TRACÉ DU TGV À LAVAL : L'ADMINISTRATION BOYER REFUSE
DE PROTÉGER LA ZONE AGRICOLE PERMANENTE

Laval, le 11 mai 2026 — La conseillère municipale de Saint-François pour Action Laval, Isabelle Piché, dénonce fermement le vote de l’équipe du maire et du Parti Laval, contre une proposition visant à protéger l’intégrité de la zone agricole permanente (ZAP) face au passage du train à grande vitesse (TGV) à Laval. Une équipe comme l’autre est prête à s’en remettre à la bonne volonté d’Alto, et ont une confiance aveugle dans la démarche.

La proposition intervient dans un contexte préoccupant, alors que des analyses du gouvernement fédéral concernant le projet de TGV ciblent une bande de dix kilomètres incluant la zone agricole de l’est de Laval. Or, contrairement aux autres paliers de gouvernement, le gouvernement fédéral n’est pas tenu de se conformer à la Loi sur la protection du territoire et des activités agricoles, ni aux réglementations municipales en matière de protection des milieux naturels. Une situation qui devrait soulever de vives inquiétudes. Malgré cela, seuls les conseillers municipaux d’Action Laval se sont prononcés favorables à la protection de la zone agricole permanente de la Ville.

« Nos terres agricoles sont essentielles à notre sécurité alimentaire, à notre économie locale et à la lutte contre les changements climatiques. Il est absolument incompréhensible que les autres conseillers municipaux aient voté contre leur protection et toute tentative d’expropriation du fédéral ! » affirme madame Piché.

Lors de la séance du conseil municipal du 5 mai, l’équipe du maire a abandonné toutes sa contenance en accordant une confiance naïve et aveugle aux affirmations d’Alto.
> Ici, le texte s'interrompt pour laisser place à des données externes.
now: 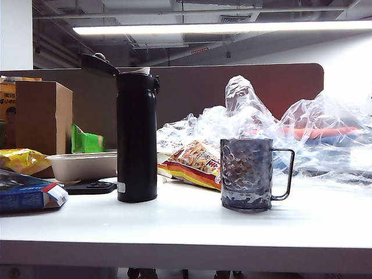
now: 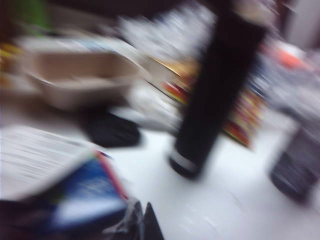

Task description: Pick up the black thermos, pour some water into the cup, then place the black thermos back on the table.

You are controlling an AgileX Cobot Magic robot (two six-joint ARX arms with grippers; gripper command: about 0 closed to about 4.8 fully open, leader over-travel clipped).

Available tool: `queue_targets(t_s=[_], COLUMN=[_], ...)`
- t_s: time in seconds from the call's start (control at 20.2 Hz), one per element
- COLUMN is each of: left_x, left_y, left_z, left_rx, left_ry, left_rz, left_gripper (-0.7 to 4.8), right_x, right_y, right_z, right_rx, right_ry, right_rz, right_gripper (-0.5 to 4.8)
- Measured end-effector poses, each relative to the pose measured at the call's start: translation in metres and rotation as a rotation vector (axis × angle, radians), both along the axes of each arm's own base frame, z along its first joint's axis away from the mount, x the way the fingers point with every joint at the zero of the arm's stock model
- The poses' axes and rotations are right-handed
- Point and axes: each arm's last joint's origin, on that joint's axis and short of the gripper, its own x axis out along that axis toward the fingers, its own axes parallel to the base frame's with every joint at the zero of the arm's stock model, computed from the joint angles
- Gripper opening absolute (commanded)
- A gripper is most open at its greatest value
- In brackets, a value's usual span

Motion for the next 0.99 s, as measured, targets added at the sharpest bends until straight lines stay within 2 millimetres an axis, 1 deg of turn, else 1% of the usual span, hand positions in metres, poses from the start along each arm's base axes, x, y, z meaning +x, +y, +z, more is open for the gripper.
queue_targets(t_s=[0.15,0.35,0.59,0.99], left_x=[-0.002,-0.003,-0.003,-0.003], left_y=[0.011,0.019,0.019,0.019], left_z=[0.004,0.007,0.007,0.007], left_rx=[-0.004,-0.005,-0.004,-0.004], left_ry=[-0.048,-0.087,-0.088,-0.088], left_rz=[0.109,0.188,0.191,0.189], left_gripper=[-0.05,-0.05,-0.05,-0.05], right_x=[0.001,0.002,0.002,0.002], right_y=[-0.007,-0.015,-0.022,-0.023], right_z=[0.0,0.0,0.0,0.0], right_rx=[-0.001,0.0,0.0,-0.001], right_ry=[0.002,0.002,0.002,0.002], right_rz=[-0.074,-0.157,-0.231,-0.236], right_gripper=[0.26,0.26,0.26,0.26])
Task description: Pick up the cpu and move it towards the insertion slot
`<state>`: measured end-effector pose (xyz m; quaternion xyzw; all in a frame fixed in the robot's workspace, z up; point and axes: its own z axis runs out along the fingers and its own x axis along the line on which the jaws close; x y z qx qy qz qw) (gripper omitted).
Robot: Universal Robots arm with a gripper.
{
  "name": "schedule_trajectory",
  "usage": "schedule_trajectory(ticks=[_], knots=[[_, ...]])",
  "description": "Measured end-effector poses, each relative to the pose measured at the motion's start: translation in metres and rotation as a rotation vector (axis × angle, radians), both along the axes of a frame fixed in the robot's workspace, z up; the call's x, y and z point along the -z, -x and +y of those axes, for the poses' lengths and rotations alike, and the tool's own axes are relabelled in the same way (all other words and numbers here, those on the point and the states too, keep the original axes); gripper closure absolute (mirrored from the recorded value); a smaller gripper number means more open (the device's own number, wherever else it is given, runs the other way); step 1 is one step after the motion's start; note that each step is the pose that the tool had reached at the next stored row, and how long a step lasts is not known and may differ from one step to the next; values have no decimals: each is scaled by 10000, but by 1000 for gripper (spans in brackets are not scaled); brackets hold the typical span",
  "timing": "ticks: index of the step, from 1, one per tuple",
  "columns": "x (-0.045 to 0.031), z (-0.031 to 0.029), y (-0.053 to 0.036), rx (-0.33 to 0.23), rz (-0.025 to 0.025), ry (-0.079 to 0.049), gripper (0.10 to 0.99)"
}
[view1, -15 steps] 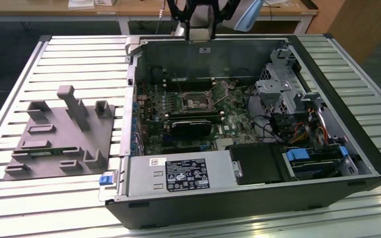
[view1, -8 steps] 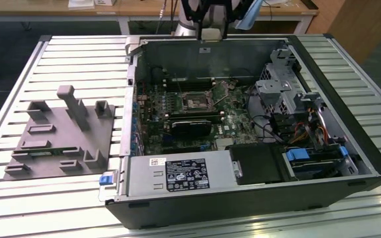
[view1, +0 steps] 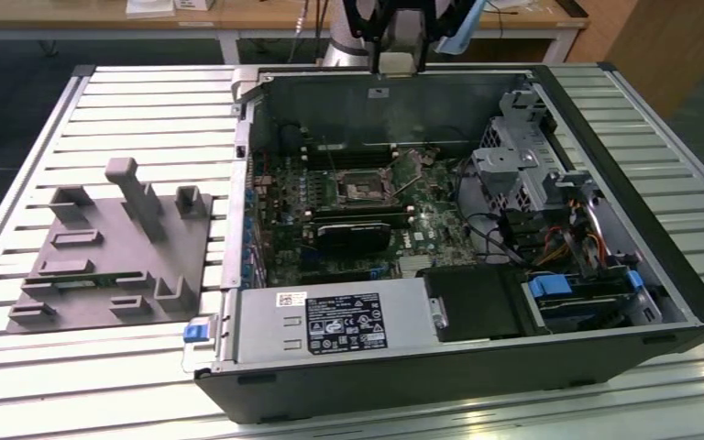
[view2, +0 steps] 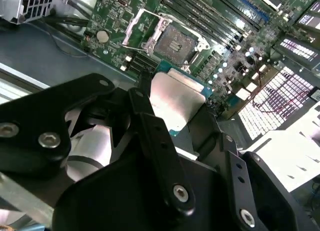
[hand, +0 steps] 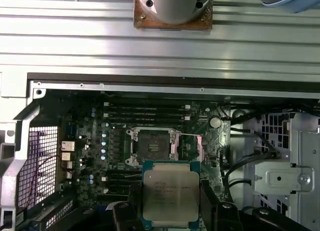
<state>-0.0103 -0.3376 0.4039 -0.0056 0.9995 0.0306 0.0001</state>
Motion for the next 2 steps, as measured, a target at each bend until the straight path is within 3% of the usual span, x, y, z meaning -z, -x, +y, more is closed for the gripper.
schedule_trajectory(ticks=[2], knots=[[0,0,0,1,1,1,541]])
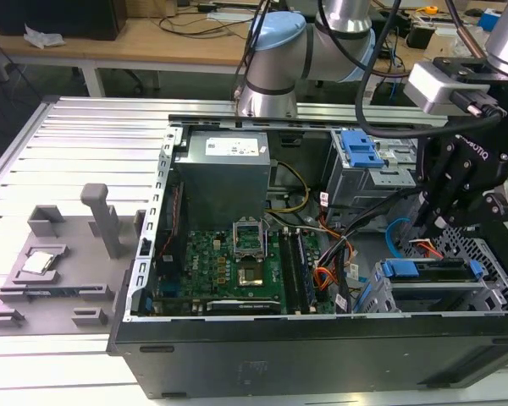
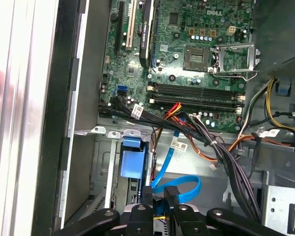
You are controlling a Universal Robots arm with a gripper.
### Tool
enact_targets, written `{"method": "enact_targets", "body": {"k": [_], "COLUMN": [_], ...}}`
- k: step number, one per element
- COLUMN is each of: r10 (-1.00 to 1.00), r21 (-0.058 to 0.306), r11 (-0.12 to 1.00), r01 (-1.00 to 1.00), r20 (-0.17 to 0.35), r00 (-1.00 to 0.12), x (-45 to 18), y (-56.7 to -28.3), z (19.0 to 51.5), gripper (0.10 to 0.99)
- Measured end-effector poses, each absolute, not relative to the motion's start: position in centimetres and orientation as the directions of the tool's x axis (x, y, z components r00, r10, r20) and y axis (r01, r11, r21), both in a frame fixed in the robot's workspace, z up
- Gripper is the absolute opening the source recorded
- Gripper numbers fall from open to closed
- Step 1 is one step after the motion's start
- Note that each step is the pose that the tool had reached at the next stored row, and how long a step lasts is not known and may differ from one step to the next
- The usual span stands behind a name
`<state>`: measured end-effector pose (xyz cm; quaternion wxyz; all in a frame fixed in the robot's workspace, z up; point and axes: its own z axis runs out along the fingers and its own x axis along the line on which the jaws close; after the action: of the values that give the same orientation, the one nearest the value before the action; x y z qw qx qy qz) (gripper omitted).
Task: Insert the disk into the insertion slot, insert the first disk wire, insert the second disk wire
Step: 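Insert the second disk wire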
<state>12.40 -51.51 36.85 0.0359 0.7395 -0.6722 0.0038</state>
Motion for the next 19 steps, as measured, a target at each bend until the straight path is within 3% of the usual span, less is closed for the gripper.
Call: {"method": "enact_targets", "body": {"k": [2, 3, 8, 13, 19], "r10": [-0.994, -0.994, -0.994, -0.994, -0.995], "r21": [0.048, 0.048, 0.048, 0.048, 0.046], "r11": [-0.094, -0.094, -0.094, -0.094, -0.093], "r01": [-0.994, -0.994, -0.994, -0.994, -0.995], "r20": [0.054, 0.054, 0.055, 0.055, 0.027], "r00": [0.096, 0.096, 0.096, 0.096, 0.094], "x": [12.4, 12.4, 12.4, 12.4, 12.8], "y": [-51.5, -51.5, -51.5, -53.4, -54.3], "z": [36.8, 36.8, 36.8, 36.8, 36.1], "gripper": [0.227, 0.165, 0.161, 0.161, 0.161]}}
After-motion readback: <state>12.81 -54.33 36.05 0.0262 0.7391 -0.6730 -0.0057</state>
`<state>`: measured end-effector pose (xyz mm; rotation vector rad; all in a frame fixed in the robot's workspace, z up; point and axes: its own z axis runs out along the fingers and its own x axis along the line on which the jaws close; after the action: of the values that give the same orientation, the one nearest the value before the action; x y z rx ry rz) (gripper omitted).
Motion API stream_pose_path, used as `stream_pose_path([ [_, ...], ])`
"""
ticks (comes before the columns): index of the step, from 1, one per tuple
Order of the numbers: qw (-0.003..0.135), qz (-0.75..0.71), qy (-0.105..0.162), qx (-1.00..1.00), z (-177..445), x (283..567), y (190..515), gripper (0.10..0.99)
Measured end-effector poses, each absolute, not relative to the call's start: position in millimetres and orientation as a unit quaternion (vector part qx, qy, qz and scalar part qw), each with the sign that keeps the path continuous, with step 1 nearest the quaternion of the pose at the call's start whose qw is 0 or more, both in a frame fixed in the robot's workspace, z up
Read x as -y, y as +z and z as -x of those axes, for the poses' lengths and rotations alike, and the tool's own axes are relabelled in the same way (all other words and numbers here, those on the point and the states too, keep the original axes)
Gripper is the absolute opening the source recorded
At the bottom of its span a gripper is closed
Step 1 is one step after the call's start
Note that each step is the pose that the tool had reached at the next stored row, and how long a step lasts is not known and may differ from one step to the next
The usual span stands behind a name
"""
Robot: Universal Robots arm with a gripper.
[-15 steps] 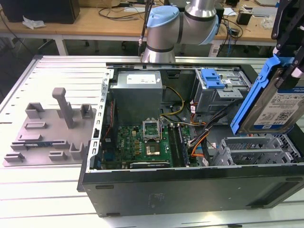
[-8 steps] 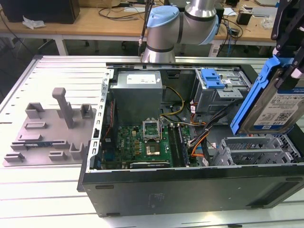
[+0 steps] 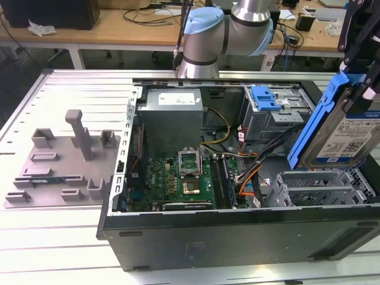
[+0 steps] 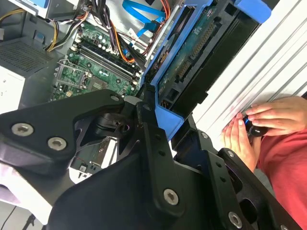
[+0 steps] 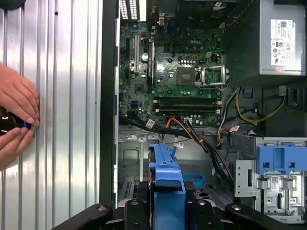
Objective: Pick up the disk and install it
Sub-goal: 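Insert the disk into the insertion slot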
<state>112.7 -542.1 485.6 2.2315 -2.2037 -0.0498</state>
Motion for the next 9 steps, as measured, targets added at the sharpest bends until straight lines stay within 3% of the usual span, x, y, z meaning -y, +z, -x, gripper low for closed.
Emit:
stream_pose_path([
  [9,0.003,-0.715,-0.016,0.699,-112.7,542.1,481.9,0.369],
])
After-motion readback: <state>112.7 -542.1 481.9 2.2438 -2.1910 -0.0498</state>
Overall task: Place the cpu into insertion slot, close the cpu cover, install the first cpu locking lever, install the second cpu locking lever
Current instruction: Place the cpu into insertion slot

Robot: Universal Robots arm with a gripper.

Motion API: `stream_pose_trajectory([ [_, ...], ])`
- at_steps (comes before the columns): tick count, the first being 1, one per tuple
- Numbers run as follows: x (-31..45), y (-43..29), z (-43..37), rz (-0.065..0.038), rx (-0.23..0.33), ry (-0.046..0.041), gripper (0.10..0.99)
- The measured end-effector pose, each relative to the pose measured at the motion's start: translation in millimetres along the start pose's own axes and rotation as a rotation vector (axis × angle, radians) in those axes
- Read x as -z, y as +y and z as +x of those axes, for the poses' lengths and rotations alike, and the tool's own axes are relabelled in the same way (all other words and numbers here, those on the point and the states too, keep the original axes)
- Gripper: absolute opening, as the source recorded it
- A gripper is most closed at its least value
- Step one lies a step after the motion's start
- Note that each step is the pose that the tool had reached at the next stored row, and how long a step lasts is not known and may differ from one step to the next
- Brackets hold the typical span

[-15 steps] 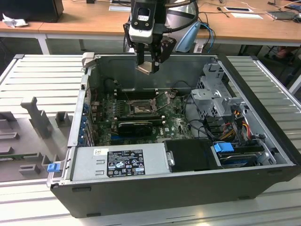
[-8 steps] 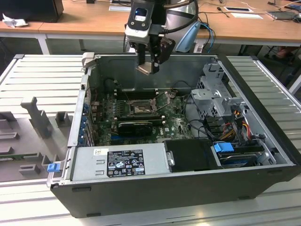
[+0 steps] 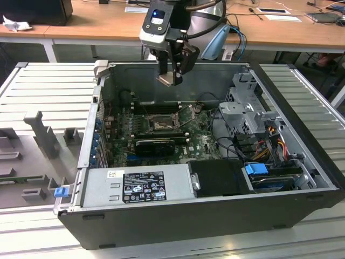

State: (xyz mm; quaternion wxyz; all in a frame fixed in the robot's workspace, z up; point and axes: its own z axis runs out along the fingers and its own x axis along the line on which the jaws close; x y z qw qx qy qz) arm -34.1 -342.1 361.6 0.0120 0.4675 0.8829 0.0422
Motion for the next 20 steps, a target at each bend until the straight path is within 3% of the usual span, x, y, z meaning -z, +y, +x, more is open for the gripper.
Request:
stream_pose_trajectory([
  [20, -2.5, -0.2, 0.0, -0.003, -0.207, -0.019, 0.525],
])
Le maire suppléant a même soutenu que l’Union des producteurs agricoles (UPA) ne s’opposait pas au projet. Pourtant, l’organisation a émis un communiqué en février dernier dans lequel elle affirme exactement le contraire, et soumet plusieurs demandes à l’égard du fédéral, dont celle « d’éviter le passage du projet de TGV dans les terres agricoles de grande qualité. »

« En refusant d’endosser ma proposition pour protéger collectivement nos terres agricoles, nous avons manqué une occasion importante d’affirmer haut et fort que nous sommes solidaires. Nous avions la chance d’affirmer que même si nous sommes favorables au TGV, nous faisons un effort réel et concerté pour préserver ce territoire essentiel », déclare madame Piché.

Action Laval réitère que le développement du transport collectif ne doit pas se faire au détriment des milieux agricoles, et appelle à des solutions respectueuses du territoire et des communautés.